Records from a collection
--- START ---

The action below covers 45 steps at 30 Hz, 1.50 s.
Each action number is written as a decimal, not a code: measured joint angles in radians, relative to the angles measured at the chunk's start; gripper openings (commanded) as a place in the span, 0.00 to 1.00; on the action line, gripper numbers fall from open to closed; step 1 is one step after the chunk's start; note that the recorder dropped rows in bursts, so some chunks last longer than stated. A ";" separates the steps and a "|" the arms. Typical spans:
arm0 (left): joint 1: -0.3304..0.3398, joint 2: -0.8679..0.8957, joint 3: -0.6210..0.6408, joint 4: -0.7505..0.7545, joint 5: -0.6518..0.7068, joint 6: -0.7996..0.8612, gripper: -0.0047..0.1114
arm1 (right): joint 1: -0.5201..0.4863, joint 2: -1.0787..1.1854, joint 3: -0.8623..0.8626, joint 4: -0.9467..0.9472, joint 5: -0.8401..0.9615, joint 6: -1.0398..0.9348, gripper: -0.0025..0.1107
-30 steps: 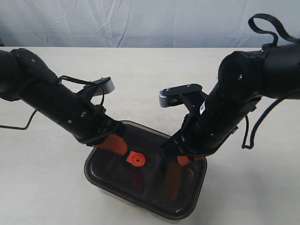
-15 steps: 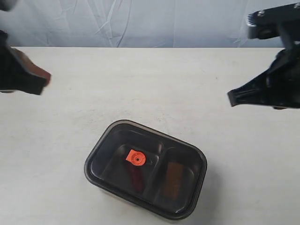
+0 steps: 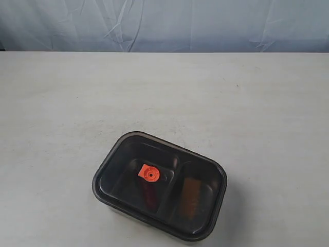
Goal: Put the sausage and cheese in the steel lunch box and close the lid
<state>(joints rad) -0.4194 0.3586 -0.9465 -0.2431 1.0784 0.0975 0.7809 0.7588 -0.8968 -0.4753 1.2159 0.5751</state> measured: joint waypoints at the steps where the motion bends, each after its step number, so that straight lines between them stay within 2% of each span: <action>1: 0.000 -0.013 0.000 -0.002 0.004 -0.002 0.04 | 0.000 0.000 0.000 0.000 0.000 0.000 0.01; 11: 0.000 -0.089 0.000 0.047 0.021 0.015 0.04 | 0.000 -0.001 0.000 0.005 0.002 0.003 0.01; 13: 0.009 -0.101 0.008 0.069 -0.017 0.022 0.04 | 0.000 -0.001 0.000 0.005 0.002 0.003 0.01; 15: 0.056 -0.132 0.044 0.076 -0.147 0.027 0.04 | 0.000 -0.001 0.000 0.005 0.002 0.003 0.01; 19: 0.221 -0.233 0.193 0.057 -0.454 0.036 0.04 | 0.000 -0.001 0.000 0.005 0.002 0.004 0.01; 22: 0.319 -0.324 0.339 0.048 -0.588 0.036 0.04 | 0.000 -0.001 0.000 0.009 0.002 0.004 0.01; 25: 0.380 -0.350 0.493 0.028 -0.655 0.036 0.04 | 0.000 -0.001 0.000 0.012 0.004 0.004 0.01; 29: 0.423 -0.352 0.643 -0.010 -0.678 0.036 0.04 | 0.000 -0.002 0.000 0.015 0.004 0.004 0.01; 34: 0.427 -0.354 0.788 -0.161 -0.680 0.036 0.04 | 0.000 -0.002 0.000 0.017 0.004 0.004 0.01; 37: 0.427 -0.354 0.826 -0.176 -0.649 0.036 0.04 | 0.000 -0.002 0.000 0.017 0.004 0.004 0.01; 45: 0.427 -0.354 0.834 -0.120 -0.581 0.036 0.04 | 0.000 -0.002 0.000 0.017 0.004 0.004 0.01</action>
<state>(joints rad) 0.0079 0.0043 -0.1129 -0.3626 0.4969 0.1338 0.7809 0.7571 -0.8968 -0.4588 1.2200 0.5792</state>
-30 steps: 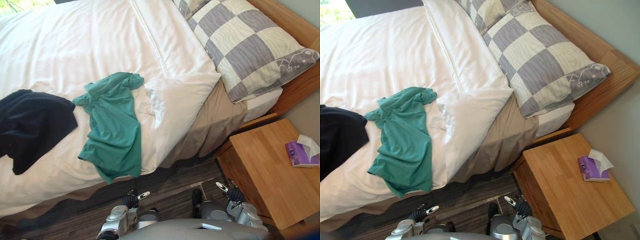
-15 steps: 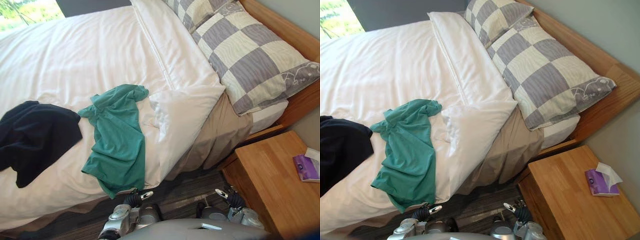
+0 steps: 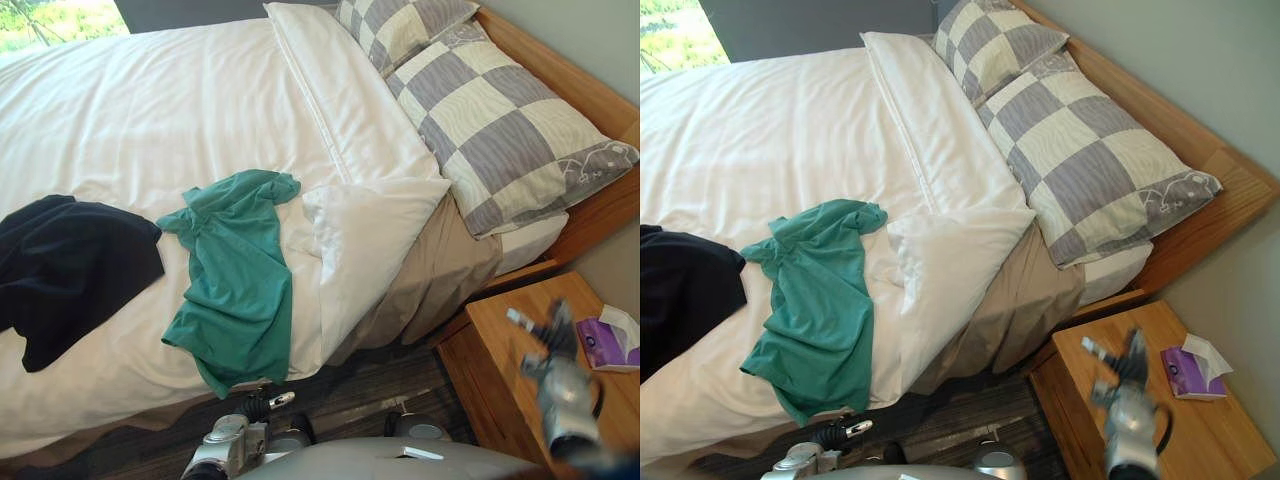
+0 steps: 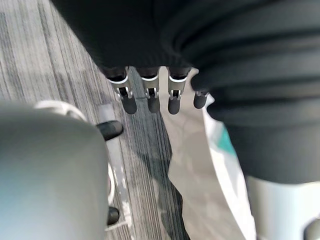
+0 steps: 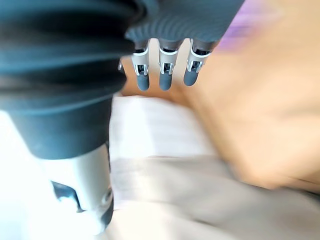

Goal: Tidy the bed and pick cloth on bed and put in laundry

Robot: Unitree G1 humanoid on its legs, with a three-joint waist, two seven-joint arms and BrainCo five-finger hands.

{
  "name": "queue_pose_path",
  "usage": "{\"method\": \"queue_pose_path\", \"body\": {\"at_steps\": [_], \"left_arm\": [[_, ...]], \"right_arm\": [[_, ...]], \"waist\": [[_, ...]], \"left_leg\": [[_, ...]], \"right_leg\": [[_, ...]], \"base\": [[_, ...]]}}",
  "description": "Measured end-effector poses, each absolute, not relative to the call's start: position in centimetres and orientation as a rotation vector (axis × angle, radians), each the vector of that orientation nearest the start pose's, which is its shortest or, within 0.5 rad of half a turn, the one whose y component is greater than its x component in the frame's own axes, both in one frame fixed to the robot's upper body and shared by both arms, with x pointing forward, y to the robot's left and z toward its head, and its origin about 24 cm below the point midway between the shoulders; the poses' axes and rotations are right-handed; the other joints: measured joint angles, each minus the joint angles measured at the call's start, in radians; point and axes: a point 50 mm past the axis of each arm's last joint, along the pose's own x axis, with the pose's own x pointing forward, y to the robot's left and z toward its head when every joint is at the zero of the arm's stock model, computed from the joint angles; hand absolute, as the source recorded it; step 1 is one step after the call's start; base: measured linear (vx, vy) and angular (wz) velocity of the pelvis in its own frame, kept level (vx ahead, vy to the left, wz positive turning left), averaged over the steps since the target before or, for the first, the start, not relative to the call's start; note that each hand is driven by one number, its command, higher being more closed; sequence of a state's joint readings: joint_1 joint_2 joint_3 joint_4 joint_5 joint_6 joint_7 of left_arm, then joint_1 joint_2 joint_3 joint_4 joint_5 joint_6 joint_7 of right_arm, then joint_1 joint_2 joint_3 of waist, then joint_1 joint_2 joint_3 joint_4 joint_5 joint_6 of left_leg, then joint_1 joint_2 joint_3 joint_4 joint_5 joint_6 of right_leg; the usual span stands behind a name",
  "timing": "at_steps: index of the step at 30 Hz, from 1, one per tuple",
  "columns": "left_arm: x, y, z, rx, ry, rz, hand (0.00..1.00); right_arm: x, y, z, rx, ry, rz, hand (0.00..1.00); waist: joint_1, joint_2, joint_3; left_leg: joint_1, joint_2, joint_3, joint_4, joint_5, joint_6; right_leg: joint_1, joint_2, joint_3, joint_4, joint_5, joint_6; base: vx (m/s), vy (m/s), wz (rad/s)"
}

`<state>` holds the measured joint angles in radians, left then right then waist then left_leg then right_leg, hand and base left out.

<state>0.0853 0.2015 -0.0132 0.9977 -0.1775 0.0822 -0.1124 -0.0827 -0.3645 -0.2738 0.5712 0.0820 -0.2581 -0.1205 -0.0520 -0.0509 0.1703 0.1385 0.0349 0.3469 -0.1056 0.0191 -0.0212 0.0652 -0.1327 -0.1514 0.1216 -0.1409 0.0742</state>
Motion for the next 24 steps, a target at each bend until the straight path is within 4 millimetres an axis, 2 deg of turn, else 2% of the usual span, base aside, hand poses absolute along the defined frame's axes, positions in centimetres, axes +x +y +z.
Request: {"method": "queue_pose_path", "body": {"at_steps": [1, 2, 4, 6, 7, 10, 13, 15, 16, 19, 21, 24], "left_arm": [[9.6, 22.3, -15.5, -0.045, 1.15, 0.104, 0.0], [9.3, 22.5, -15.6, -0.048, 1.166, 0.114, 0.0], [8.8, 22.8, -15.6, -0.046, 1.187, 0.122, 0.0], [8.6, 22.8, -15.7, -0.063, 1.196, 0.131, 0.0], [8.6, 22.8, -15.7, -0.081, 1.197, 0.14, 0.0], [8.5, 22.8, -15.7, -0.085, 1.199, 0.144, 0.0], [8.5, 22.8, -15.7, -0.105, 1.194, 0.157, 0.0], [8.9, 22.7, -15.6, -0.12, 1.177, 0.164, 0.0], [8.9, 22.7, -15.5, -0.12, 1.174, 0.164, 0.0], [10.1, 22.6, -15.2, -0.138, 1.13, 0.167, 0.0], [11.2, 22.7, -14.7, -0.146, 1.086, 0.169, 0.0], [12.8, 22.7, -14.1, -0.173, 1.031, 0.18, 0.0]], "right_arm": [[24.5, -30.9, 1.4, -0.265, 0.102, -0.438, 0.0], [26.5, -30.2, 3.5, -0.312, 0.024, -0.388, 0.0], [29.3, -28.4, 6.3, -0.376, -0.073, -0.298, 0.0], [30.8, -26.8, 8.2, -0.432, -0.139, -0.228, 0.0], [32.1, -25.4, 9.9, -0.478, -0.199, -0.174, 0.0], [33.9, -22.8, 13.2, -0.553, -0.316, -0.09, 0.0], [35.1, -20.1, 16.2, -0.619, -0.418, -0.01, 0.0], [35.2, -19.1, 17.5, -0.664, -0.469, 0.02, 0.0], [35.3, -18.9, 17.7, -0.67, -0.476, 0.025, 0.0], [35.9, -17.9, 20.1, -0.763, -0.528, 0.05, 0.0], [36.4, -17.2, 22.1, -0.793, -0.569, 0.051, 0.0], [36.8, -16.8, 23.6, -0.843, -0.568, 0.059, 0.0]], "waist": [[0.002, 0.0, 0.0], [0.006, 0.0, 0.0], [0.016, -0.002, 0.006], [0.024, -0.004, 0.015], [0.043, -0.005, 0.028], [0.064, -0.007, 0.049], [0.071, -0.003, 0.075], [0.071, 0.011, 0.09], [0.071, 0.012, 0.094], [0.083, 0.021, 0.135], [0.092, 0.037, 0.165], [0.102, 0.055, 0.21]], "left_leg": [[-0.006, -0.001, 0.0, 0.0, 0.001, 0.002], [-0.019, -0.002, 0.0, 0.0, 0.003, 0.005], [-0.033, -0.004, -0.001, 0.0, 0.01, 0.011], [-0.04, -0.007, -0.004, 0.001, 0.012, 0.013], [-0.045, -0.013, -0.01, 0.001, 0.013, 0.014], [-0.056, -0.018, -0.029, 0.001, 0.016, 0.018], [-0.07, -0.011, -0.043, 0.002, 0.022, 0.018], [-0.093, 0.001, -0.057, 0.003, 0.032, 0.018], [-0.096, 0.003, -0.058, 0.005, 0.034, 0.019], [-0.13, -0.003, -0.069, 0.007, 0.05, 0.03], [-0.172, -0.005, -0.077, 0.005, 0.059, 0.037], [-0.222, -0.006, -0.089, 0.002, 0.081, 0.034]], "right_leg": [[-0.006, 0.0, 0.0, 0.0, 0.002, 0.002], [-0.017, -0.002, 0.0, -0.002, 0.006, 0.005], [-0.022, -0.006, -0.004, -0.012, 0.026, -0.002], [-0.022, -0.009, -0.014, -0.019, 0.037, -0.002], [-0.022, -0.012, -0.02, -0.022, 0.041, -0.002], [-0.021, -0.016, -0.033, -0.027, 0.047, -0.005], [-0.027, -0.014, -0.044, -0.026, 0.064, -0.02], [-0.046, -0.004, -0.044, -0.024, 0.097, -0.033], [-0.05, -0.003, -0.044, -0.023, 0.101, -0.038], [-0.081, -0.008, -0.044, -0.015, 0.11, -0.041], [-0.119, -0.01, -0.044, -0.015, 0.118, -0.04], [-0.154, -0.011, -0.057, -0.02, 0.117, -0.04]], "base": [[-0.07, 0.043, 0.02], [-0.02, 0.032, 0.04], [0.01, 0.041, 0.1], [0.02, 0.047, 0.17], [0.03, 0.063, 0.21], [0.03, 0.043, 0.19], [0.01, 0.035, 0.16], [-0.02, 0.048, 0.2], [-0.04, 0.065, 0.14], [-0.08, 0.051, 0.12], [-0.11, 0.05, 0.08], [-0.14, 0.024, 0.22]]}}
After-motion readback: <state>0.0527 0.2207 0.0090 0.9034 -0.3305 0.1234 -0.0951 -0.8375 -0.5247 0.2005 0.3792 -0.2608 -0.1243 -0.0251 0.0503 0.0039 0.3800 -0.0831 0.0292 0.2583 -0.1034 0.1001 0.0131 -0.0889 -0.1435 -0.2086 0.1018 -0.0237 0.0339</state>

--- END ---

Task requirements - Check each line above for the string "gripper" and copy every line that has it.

Problem solution -
Each action number is written as a decimal, not a code: measured joint angles in radians, relative to the angles measured at the chunk's start; gripper openings (commanded) as a place in the span, 0.00 to 1.00; on the action line, gripper numbers fall from open to closed; step 1 is one step after the chunk's start; note that the recorder dropped rows in bursts, so some chunks last longer than stated. A ";" separates the steps and a "|" the arms. Typical spans:
arm0 (left): joint 1: -0.3304..0.3398, joint 2: -0.8679..0.8957, joint 3: -0.6210..0.6408, joint 4: -0.7505..0.7545, joint 5: -0.6518..0.7068, joint 6: -0.7996..0.8612, gripper: -0.0047..0.1114
arm1 (right): joint 1: -0.5201..0.4863, joint 2: -1.0787..1.1854, joint 3: -0.8623..0.8626, joint 4: -0.9467..0.9472, joint 5: -0.8401..0.9615, joint 6: -1.0398..0.9348, gripper: -0.0025..0.1107

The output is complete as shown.